Drugs (e.g. nevirapine, rifampin) that are strong inducers of CYP3A4 are likely to decrease the pharmacological action of methylergonovine maleate.

Beta-blockers

Caution should be exercised when methylergonovine maleate is used concurrently with beta-blockers. Concomitant administration with beta-blockers may enhance the vasoconstrictive action of ergot alkaloids.

Anesthetics

Anesthetics like halothane and methoxyflurane may reduce the oxytocic potency of methylergonovine maleate.

Glyceryl trinitrate and other antianginal drugs

Methylergonovine maleate produces vasoconstriction and can be expected to reduce the effect of glyceryl trinitrate and other antianginal drugs.
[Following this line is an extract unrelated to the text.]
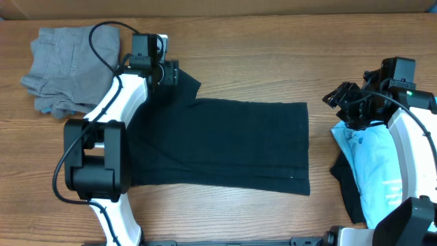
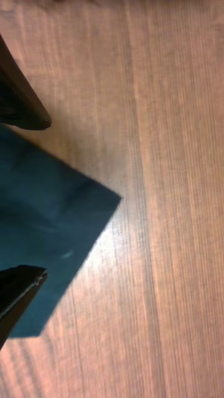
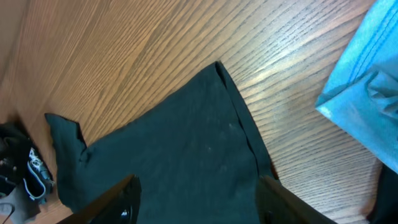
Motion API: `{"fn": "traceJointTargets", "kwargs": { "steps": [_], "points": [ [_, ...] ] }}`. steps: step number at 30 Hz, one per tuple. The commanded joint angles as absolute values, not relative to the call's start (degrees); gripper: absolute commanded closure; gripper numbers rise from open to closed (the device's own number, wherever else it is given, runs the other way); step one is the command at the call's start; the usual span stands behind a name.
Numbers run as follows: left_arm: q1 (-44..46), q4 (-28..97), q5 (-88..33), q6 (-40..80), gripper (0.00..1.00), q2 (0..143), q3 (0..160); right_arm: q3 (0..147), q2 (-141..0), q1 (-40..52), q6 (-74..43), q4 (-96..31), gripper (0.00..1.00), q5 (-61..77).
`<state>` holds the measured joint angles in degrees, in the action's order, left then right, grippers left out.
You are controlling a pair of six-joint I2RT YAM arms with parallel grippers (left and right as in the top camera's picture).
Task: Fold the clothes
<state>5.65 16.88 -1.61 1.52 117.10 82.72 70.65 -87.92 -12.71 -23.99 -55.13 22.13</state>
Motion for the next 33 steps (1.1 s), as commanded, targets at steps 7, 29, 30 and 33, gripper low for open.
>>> {"fn": "traceJointTargets", "kwargs": {
  "steps": [7,29,30,33],
  "points": [
    [5.7,7.6,-6.0,6.8,0.31,126.4,84.1,72.0,-87.9,-12.8,-24.0,-56.9,0.38,21.9],
    [5.6,18.3,-5.9,7.9,0.96,122.2,86.3,72.0,-88.1,-12.8,-23.8,-49.2,0.39,18.5],
    [5.6,19.3,-5.6,7.2,0.96,120.9,86.4,72.0,-88.3,-12.8,-23.8,-47.7,0.39,18.5],
    [5.6,20.8,-5.3,6.0,0.96,116.9,86.5,72.0,-89.7,-12.8,-23.8,-44.4,0.43,18.5]
  ]
}}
No pharmacokinetic interactions involving other cytochrome P450 isoenzymes are known.

Caution should be exercised when methylergonovine maleate is used concurrently with other vasoconstrictors, ergot alkaloids, or prostaglandins.
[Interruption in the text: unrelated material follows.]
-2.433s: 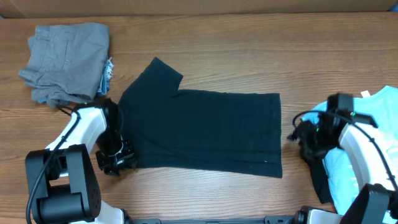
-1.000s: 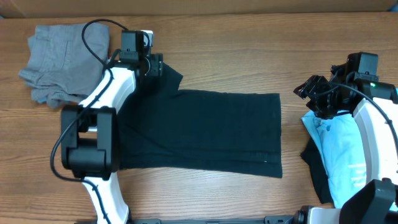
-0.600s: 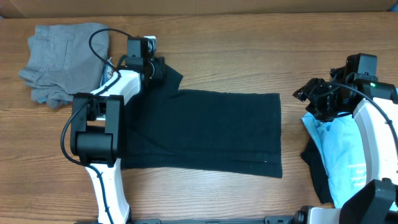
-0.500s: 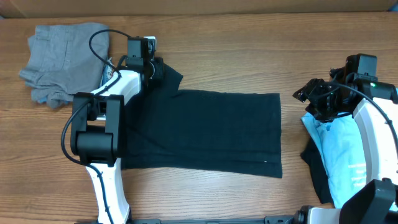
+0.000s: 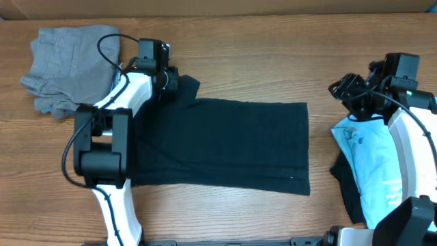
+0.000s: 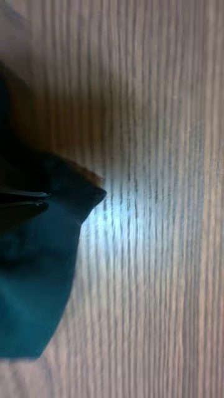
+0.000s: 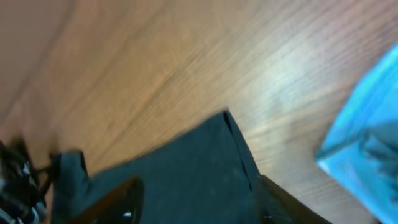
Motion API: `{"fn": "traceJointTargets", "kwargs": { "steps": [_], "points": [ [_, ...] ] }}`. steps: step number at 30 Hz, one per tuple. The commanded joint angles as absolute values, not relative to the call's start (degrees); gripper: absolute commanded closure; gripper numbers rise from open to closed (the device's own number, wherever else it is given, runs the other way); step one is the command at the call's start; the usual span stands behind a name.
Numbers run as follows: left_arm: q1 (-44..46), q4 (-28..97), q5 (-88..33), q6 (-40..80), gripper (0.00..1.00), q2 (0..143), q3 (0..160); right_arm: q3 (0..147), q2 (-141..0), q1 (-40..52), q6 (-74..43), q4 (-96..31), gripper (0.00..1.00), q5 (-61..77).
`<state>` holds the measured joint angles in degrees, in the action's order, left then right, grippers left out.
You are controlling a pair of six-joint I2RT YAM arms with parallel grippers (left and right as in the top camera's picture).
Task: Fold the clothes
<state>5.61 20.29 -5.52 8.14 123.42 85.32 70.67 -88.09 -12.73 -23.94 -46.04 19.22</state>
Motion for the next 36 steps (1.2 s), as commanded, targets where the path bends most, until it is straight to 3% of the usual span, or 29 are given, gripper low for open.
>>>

Carcinogenesis, Mutagenesis, Impairment of Fertility

No long-term studies have been performed in animals to evaluate carcinogenic potential. The effect of the drug on mutagenesis or fertility has not been determined.

Pregnancy

Use of Methylergonovine Maleate is contraindicated during pregnancy because of its uterotonic effects (seeINDICATIONS AND USAGE).
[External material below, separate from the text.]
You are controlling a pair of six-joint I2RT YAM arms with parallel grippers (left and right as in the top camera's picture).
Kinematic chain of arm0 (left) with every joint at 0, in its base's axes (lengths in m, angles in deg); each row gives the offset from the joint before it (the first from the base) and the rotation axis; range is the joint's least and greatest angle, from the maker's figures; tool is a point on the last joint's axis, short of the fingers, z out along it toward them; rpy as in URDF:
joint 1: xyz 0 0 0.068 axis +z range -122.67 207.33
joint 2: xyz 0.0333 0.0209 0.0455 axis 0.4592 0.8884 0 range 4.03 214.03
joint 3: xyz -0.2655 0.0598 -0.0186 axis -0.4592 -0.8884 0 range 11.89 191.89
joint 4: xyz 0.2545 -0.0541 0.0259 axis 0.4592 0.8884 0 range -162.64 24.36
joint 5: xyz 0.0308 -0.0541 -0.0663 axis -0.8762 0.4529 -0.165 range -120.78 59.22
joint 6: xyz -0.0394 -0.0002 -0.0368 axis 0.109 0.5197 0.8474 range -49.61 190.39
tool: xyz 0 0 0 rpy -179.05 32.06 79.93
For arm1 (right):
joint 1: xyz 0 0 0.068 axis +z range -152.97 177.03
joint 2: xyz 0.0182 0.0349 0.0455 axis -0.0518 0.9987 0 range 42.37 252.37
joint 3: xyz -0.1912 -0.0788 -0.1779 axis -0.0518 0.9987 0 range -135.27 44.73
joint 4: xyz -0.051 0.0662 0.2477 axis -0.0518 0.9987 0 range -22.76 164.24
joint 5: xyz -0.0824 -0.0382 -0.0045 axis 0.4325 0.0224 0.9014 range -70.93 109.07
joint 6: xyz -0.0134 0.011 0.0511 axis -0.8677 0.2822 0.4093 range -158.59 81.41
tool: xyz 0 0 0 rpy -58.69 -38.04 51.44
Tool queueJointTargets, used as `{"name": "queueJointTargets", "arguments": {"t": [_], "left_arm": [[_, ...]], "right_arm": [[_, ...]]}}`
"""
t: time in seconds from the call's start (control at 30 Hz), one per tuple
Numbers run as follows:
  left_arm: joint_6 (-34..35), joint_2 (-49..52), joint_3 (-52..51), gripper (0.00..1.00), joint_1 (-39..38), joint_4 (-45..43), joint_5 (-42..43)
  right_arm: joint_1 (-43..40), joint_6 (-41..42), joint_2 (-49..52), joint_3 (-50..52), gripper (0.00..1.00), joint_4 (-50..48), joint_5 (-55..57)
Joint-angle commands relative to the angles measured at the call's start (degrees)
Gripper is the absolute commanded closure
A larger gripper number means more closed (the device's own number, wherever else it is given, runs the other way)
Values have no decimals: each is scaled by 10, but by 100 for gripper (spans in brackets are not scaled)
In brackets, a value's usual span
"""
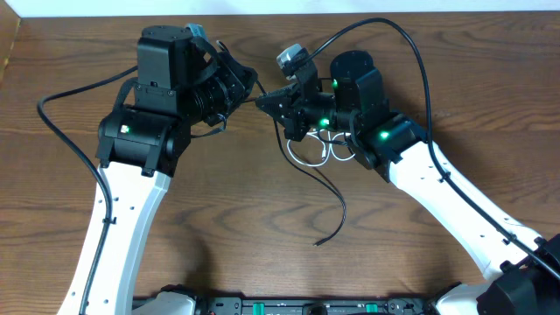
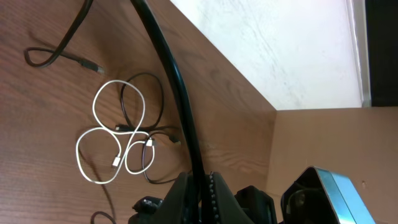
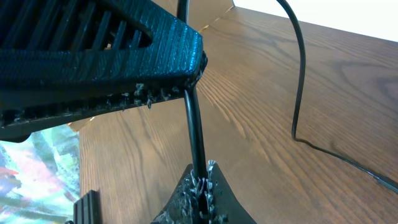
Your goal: Untangle cables
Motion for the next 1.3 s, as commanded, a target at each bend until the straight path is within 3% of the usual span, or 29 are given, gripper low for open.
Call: {"name": "queueJointTargets", "arguments": {"t": [0.0,0.07,0.2,0.23,0.37,0.47,1.13,1.27], "left_arm": [[-27,1,-2,92,-2,2,11],[-40,1,-2,83,-2,7,11],[-40,1,-2,37,-2,14,9],[-40,1,-2,31,-2,14,9],[-31,1,-2,28,-2,11,9],[24,1,-2,23,-2,12,14],[64,1,-2,44,-2,12,63],[64,1,-2,55,-2,12,66]], "right_arm": [[-2,6,0,0,99,1,-2],[-2,8,0,0,99,-1,-7],[-3,8,-4,0,99,-5,-12],[-4,8,-6,0,99,-6,-14],[-9,11,-13,-1,99,-15,-30],[-9,12,-13,-1,99,-15,-30],[-9,34,-13,-1,99,-58,-95],[-9,42,-13,-1,99,-58,-95]]}}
Animal reproductive studies have not been conducted with methylergonovine maleate. It is not known whether methylergonovine maleate can cause fetal harm or can affect reproductive capacity.

Labor and Delivery

The uterotonic effect of methylergonovine maleate is utilized after delivery to assist involution and decrease hemorrhage, shortening the third stage of labor. Caution should be exercised during the second stage of labor. The necessity for manual removal of a retained placenta should occur only rarely with proper technique and adequate allowance of time for its spontaneous separation.

Nursing Mothers

Mothers should not breast-feed during treatment with methylergonovine maleate and at least 12 hours after administration of the last dose. Milk secreted during this period should be discarded. Methylergonovine maleate may produce adverse effects in the breast-feeding infant. Methylergonovine maleate may also reduce the yield of breast milk.

Pediatric Use

Safety and effectiveness in pediatric patients have not been established.

Geriatric Use

Clinical studies of methylergonovine maleate did not include sufficient number of subjects aged 65 and over to determine whether they respond differently from younger subjects. Other reported clinical experience has not identified differences in response between the elderly and younger patients. In general dose selection for an elderly patient should be cautious, usually starting at the low end of the dosing range, reflecting the greater frequency of decreased hepatic, renal, or cardiac function, and of concomitant disease or other drug therapy.

Hepatic Impairment

No studies have been performed in subjects with hepatic impairment. Methylergometrine is mostly eliminated by hepatic metabolism and excretion. Use with caution in patients with hepatic impairment.

Renal Impairment

No studies have been performed in subjects with renal impairment. Renal excretion contributes to the elimination of methylergometrine and its metabolites. Use with caution in patients with renal impairment.